* [TASK DESCRIPTION]: Only one stretch of the listing below is wanted. Begin at the line that has "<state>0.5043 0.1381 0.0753", stop after the line that has "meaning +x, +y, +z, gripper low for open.", and repeat every line in between exactly.

------ INPUT RECORDS

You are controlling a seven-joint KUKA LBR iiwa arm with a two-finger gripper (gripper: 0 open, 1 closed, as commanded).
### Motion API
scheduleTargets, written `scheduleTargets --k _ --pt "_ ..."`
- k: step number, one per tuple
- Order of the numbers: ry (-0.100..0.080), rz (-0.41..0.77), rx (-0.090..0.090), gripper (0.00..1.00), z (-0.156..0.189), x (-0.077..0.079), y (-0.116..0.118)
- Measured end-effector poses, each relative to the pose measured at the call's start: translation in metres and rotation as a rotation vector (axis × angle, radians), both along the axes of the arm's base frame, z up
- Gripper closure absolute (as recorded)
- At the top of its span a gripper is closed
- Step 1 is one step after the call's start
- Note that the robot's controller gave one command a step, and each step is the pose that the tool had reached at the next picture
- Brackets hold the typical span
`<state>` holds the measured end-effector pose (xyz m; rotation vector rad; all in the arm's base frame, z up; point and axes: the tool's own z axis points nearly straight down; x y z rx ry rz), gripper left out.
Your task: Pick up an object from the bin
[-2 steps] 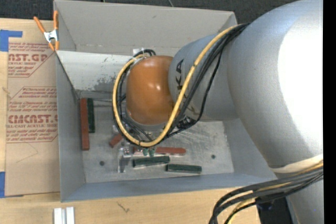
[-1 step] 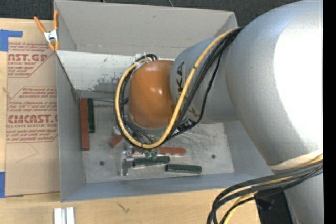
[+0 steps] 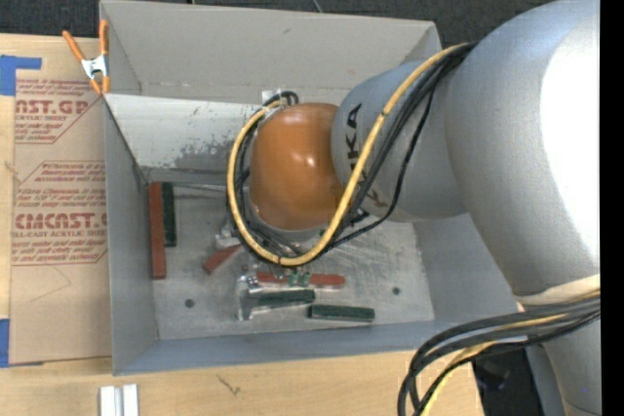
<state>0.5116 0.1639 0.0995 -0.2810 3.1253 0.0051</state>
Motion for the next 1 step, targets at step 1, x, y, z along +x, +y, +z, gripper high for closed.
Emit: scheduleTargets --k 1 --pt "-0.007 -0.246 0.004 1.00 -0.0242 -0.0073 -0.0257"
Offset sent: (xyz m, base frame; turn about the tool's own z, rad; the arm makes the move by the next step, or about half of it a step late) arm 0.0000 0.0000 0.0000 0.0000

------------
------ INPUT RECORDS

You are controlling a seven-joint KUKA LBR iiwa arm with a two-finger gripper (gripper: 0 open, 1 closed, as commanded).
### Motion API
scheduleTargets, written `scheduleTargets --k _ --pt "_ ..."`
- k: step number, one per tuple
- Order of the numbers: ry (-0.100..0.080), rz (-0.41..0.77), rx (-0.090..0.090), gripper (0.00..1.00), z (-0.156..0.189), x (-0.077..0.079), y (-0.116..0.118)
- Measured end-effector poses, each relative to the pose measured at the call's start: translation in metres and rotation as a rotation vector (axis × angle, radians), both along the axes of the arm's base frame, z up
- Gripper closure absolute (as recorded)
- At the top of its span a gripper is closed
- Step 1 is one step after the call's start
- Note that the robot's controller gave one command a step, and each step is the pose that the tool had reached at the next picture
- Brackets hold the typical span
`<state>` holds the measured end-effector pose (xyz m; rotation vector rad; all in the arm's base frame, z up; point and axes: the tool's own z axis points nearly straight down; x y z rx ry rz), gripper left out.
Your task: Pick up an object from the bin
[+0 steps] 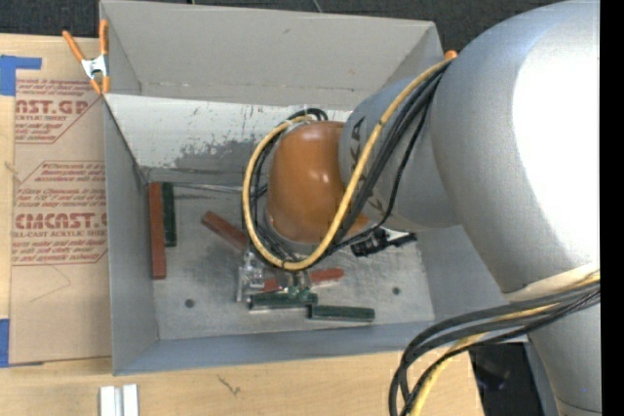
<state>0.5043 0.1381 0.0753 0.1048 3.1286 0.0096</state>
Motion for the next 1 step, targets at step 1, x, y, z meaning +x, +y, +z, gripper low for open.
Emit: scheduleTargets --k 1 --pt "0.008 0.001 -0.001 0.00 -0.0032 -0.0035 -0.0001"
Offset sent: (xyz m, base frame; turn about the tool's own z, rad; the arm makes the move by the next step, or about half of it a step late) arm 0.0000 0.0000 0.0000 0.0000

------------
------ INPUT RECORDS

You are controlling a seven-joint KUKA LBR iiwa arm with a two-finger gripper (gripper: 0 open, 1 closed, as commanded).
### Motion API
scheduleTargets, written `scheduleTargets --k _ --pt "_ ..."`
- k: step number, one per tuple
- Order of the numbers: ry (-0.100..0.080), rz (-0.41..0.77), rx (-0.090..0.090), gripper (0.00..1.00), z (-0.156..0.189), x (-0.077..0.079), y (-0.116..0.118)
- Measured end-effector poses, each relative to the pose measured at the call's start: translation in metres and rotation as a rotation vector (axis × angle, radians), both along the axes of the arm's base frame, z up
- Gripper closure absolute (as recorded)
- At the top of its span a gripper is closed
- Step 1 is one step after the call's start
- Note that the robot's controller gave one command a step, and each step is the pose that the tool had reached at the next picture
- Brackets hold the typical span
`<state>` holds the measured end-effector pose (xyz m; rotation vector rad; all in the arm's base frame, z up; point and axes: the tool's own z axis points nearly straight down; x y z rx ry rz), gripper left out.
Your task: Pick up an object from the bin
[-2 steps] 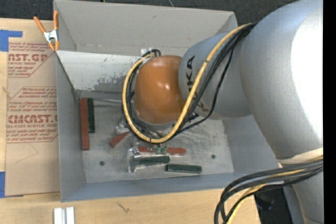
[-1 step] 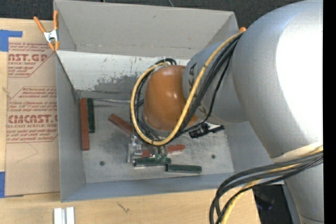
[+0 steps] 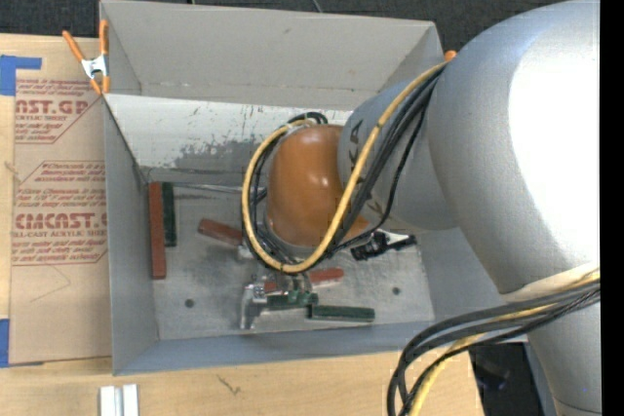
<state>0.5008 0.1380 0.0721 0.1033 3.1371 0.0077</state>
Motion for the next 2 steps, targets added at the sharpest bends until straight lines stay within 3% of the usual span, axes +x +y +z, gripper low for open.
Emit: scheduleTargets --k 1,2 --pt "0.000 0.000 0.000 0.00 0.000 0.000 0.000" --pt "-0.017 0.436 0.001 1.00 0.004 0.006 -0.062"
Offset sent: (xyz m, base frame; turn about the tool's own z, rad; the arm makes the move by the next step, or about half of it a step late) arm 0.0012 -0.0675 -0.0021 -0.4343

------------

* [EXERCISE RESULT]:
<state>0.5043 0.1381 0.0753 0.1048 3.1286 0.0096</state>
Motion for the next 1 step, targets at step 1, x, y, z meaning +x, +y, +z, gripper low for open.

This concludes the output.